• Collected material

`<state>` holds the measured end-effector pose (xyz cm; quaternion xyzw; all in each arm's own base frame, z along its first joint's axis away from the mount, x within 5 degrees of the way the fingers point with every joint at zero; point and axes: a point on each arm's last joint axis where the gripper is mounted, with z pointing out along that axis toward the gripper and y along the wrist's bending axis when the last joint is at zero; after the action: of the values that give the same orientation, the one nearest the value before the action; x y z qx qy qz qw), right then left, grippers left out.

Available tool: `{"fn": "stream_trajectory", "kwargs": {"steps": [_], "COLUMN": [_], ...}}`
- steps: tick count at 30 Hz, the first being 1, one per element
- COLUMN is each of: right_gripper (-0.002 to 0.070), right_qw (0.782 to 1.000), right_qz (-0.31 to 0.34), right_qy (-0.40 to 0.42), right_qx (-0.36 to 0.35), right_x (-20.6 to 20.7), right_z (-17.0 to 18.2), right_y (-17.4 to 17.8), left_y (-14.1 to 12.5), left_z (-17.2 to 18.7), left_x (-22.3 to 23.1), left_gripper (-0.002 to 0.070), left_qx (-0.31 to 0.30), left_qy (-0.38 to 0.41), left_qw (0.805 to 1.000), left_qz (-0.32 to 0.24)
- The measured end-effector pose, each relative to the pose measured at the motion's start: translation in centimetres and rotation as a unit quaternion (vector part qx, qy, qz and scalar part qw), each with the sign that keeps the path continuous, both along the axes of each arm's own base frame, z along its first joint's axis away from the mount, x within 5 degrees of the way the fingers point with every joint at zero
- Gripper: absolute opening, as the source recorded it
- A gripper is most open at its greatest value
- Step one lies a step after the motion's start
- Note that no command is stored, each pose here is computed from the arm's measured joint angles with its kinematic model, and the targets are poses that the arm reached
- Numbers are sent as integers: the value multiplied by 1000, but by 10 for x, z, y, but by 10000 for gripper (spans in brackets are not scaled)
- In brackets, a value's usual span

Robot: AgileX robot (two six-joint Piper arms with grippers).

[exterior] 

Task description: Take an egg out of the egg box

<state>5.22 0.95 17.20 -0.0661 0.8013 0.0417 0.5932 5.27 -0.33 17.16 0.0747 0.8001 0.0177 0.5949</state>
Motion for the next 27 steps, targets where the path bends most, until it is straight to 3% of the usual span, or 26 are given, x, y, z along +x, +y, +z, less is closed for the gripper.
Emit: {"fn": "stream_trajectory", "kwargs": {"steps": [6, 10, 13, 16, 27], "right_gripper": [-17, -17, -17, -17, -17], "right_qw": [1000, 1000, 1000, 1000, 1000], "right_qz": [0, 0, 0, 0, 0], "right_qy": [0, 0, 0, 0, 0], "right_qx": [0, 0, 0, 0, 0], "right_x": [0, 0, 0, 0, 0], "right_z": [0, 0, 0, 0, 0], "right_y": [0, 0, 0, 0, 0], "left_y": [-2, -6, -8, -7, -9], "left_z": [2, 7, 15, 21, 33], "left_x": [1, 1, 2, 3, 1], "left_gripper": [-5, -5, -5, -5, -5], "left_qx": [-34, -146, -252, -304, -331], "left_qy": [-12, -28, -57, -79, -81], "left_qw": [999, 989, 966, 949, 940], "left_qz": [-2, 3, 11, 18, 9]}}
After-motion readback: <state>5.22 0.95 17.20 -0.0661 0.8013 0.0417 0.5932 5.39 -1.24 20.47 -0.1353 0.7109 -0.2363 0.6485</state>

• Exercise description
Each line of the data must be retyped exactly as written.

• Written solution
`<state>` holds the measured end-effector pose (xyz cm; quaternion xyzw; all in each arm's own base frame, z along its first joint's axis away from the mount, x within 5 degrees of the way the fingers point with every joint at zero; point and axes: a point on each arm's last joint axis where the gripper is mounted, with z pointing out along that axis toward the gripper and y along the wrist's bending axis when the last joint is at zero; after the action: of the values that give the same orientation, the one nearest the value before the action; x y z qx qy qz qw), right then left, grippers left out.

Available tool: `{"fn": "stream_trajectory", "kwargs": {"steps": [_], "COLUMN": [_], ...}}`
- steps: tick count at 30 Hz, the first being 1, one per element
- COLUMN is each of: right_gripper (-0.002 to 0.070), right_qw (0.782 to 1.000), right_qz (-0.31 to 0.34), right_qy (-0.40 to 0.42), right_qx (-0.36 to 0.35), right_x (-20.6 to 20.7), right_z (-17.0 to 18.2), right_y (-17.4 to 17.8), left_y (-14.1 to 12.5), left_z (-17.2 to 18.7), left_x (-22.3 to 23.1), left_gripper (-0.002 to 0.070), left_qx (-0.31 to 0.30), left_qy (-0.38 to 0.41), left_qw (0.805 to 1.000), left_qz (-0.32 to 0.24)
- The measured end-effector pose, each relative to the pose measured at the motion's start: translation in centimetres and rotation as a unit quaternion (vector part qx, qy, qz and scalar part qw), each with the sign that keeps the path continuous, both along the axes of each arm's own base frame, z along its first joint's axis away from the mount, x within 5 degrees of the way the fingers point with every joint at zero
- Gripper: absolute opening, as the source recorded it
- A gripper is most open at its greatest value
- Step one lies a step after the motion's start
- Note that no command is stored, each pose here is computed from the arm's measured joint angles with its kinematic model, and the targets are poses that the arm reached
- Numbers are sent as integers: the value multiplied by 1000, but by 10 for x, z, y, but by 10000 for gripper (spans in brackets are not scaled)
- In brackets, a value's usual span

Robot: AgileX robot (two six-joint Piper arms with grippers).

[exterior] 

Task description: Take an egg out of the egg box

<state>5.22 0.95 17.20 -0.0661 0.8013 0.0417 0.5932 5.27 -0.33 17.16 0.0747 0.8001 0.0177 0.5949</state>
Motion for the next 27 steps, targets where the path bends most, until it is straight to 3% of the usual span, or 26 are given, x, y, z along +x, +y, +z, less is closed for the gripper.
Emit: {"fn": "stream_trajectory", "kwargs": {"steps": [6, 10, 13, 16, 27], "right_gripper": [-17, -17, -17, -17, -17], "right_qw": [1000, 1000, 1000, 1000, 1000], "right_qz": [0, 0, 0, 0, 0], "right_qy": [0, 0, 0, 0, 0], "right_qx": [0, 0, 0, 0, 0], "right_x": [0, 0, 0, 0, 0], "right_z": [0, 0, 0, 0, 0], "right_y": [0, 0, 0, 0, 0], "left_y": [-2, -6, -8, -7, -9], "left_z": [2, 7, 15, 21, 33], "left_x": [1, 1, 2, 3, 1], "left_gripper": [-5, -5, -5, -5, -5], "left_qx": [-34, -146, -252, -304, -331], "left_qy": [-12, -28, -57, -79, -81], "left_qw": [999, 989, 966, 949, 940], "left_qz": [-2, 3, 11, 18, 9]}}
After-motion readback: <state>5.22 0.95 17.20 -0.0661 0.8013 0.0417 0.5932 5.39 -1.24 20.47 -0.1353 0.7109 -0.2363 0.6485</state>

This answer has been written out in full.